Nitrogen oxide emissions from trucks and buses are measured through mobile devices.
Late last year, we ran a story in Motor Mart titled "Knowing the right fuel for your car" about the different diesel fuel emission standards.
It turns out that nitrogen oxides cause tens of thousands of early deaths in Europe every year, according to a new report released by the International Council on Clean Transportation on January 11, 2017.
The study shows that trucks and buses tested in Germany and Finland emitted less nitrogen oxides per kilometre driven, than what diesel cars that meet the highest "Euro 6" emission standards produce.
According to the European researchers, this is because heavy-duty vehicles in the European Union (EU) have much stricter regulations than cars, and so even if cars meet lab tests, they end up producing much more nitrogen oxides (NOx) when driven on actual roads.
These stricter regulations were put in place in 2011.
Italy and the UK are leading in the EU, with the largest number of deaths. Most of the toxic emissions in Europe are produced by diesel cars, which are extremely popular in the EU.

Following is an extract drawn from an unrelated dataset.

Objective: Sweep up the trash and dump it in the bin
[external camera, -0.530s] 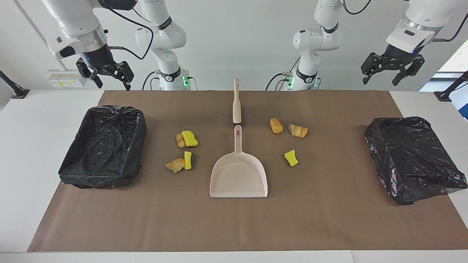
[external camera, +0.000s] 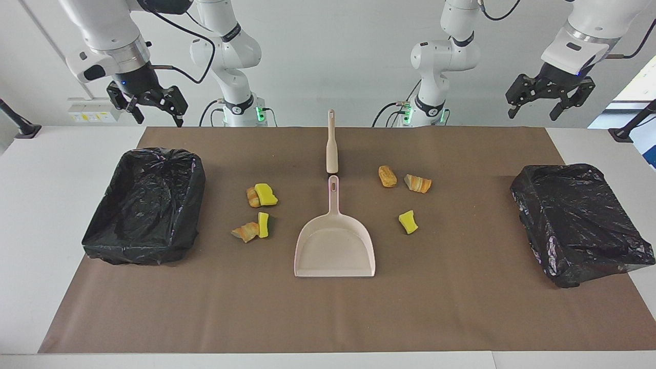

Nitrogen oxide emissions from trucks and buses are measured through mobile devices while the vehicles are being driven on public roads.
EU tests for cars are instead limited to emission measurements in the lab for prototype vehicles.
The problem is that once driven outside the lab, under real-world conditions, vehicles tend to pollute more. The same stricter testing standards should be applied to cars as well, according to the researchers.
This report comes in the wake of the Volkswagen emission cheating scandal that broke in September 2015, opening up a heated discussion about exhaust emissions of nitrogen oxide from vehicles.